2. Innovative Hybrid Interface Solutions
OPPO Reno 9 pioneered a “liquid metal injection molding” process, integrating a 3.5mm headphone jack within the Type-C interface, increasing thickness by only 0.15mm.
The Lenovo Y90 gaming phone uses a magnetic expansion interface, retaining the 3.5mm headphone jack while achieving 60W fast charging; its modular design solves space constraints.
3. Breakthroughs in Wireless Technology
Bluetooth 5.4 supports 16-bit/192kHz lossless transmission (LC3+ encoding), and the Qualcomm S7 Pro platform reduces power consumption to 1.2mW (a 60% reduction from its predecessor). UWB spatial positioning technology controls TWS earphone latency fluctuations to ±2ms, bringing the gaming experience close to wired connections.
IV. The Strategic Value of User Choice
Market data reveals real demand: In 2025, the global market share of 3.5mm phones will still reach 41% (Omdia data), and even higher at 78% in emerging markets such as India and Southeast Asia.

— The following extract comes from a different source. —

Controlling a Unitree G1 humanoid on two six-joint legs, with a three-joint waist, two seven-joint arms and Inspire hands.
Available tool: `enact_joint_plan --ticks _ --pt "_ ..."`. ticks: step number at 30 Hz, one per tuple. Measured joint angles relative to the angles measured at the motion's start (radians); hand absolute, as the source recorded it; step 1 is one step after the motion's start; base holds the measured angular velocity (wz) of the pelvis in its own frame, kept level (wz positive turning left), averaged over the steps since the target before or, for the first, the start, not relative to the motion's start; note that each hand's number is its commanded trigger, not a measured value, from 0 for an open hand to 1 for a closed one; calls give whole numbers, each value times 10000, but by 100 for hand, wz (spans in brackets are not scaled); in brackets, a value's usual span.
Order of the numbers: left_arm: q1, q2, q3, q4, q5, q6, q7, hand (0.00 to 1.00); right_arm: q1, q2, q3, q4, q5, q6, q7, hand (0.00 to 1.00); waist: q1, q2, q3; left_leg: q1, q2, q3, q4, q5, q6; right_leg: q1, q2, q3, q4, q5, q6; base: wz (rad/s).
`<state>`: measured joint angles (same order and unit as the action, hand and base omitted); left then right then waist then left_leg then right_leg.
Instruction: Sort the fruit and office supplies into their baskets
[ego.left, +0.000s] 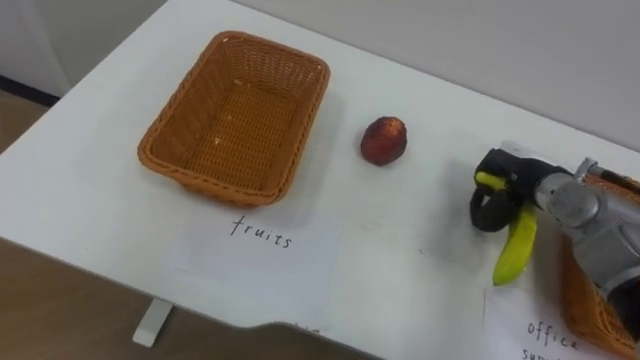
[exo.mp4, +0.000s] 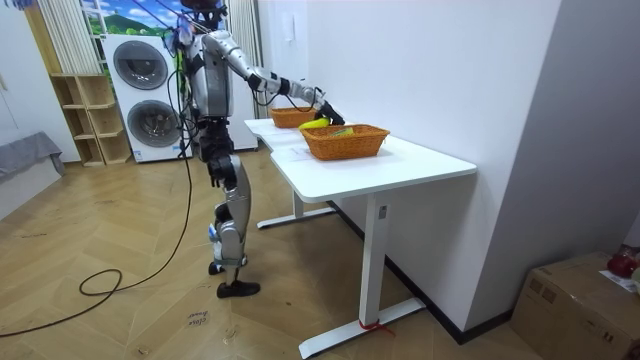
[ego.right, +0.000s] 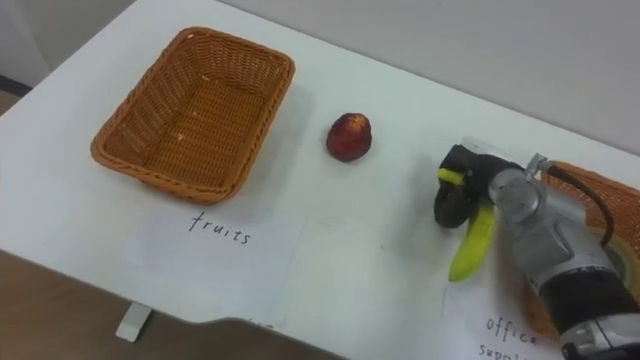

The Sony Xperia 1 V, by retaining the headphone jack, achieved a 63% market share among musicians.
Consumers’ purchasing power proves that the 3.5mm headphone jack remains an irreplaceable infrastructure in three major areas: professional audio, specialized industries, and the budget market.
Conclusion: The essence of an interface is service, not faith.
The existence or abolition of the 3.5mm headphone jack is essentially a trade-off between technological accessibility and commercial interests.
When wireless audio latency is <10ms, price <¥100, and battery life >100 hours, the traditional interface will naturally fulfill its historical mission. However, at the technological tipping point of 2025, forcibly removing it would mean ignoring the needs of audio professionals, specialized industry users, and economically sensitive groups.
True innovation should be like the evolution of the USB-C interface—in the Type-C physical form, through protocol upgrades, simultaneously supporting digital transmission (up to 40Gbps), analog output (up to 32bit/768kHz), fast charging (240W), and video expansion (DP2.1). Retaining user choice is the ultimate embodiment of technological humanism.